▶ **Input for this task**:
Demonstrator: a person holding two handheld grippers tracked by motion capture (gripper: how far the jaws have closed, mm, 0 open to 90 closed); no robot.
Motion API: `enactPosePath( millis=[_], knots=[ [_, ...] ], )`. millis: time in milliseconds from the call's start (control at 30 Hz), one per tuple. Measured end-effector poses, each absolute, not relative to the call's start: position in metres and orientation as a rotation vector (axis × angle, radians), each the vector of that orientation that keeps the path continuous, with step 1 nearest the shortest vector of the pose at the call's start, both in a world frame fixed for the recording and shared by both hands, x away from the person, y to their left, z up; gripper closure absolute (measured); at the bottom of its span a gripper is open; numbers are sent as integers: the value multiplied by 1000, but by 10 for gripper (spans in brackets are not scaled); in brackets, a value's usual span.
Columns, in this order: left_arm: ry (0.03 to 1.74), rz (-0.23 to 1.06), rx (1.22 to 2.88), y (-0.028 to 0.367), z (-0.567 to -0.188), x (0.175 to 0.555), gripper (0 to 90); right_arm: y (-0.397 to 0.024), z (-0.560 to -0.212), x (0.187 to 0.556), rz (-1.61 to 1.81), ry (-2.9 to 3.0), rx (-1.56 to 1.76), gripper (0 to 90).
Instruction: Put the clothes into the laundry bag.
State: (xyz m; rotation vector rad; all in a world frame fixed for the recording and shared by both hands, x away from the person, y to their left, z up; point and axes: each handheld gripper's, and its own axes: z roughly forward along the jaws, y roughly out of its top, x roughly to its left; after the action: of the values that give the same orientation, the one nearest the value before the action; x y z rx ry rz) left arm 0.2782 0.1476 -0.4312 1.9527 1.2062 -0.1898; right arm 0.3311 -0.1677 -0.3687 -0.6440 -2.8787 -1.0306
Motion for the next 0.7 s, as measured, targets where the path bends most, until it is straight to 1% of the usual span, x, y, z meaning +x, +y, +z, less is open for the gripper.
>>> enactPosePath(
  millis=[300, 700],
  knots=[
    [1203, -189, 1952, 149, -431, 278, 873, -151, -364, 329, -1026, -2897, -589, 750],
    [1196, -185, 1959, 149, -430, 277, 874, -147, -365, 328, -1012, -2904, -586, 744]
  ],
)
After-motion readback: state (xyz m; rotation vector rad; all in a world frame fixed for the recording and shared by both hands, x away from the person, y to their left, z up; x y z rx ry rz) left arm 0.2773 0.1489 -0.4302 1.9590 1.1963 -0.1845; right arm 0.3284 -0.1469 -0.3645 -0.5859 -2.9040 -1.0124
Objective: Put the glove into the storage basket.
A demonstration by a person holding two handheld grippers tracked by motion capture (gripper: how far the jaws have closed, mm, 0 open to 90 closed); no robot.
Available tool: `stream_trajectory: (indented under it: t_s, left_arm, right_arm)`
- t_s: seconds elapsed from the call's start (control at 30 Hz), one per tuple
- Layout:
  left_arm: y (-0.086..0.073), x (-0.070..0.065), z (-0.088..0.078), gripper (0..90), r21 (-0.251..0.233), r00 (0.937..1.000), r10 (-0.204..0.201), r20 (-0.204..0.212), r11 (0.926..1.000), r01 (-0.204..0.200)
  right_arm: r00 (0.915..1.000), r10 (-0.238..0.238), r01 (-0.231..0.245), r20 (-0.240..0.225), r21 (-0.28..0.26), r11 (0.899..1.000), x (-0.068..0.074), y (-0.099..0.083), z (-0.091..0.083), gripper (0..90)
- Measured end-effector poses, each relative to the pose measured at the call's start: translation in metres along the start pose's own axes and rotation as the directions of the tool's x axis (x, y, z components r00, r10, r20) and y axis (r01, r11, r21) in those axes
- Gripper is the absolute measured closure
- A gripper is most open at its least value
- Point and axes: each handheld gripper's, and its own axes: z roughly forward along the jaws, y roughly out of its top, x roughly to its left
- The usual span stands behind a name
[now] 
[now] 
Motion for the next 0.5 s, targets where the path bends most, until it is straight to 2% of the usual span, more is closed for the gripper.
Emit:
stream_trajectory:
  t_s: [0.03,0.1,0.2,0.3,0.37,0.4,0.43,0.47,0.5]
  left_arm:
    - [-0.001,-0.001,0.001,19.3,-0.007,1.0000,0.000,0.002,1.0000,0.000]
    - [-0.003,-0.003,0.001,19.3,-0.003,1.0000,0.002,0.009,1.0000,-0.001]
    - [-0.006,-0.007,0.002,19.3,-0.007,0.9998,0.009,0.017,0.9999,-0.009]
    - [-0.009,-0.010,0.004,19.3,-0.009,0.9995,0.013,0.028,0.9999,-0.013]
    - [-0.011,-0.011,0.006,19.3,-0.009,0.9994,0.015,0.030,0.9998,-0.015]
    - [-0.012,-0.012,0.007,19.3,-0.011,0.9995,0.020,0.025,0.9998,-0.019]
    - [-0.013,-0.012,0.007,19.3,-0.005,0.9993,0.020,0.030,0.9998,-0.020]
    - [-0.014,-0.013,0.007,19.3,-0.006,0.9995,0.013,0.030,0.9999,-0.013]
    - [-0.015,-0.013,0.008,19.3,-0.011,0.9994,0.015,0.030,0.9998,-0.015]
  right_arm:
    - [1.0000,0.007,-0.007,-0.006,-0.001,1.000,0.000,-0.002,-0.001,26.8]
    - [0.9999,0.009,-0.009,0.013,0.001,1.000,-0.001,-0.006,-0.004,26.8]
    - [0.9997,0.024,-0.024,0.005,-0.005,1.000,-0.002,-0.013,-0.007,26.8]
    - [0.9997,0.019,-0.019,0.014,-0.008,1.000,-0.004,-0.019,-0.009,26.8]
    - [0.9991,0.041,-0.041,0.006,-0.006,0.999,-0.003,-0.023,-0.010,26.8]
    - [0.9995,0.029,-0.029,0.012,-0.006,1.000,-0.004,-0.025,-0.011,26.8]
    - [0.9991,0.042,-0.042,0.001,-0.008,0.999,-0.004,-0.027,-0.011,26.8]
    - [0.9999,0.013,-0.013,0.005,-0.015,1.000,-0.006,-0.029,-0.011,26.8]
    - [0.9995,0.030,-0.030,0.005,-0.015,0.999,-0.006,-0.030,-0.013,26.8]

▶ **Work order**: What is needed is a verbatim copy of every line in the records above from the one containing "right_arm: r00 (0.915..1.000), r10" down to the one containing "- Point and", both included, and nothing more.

▶ **Solution**:
  right_arm: r00 (0.915..1.000), r10 (-0.238..0.238), r01 (-0.231..0.245), r20 (-0.240..0.225), r21 (-0.28..0.26), r11 (0.899..1.000), x (-0.068..0.074), y (-0.099..0.083), z (-0.091..0.083), gripper (0..90)
- Measured end-effector poses, each relative to the pose measured at the call's start: translation in metres along the start pose's own axes and rotation as the directions of the tool's x axis (x, y, z components r00, r10, r20) and y axis (r01, r11, r21) in those axes
- Gripper is the absolute measured closure
- A gripper is most open at its least value
- Point and axes: each handheld gripper's, and its own axes: z roughly forward along the jaws, y roughly out of its top, x roughly to its left

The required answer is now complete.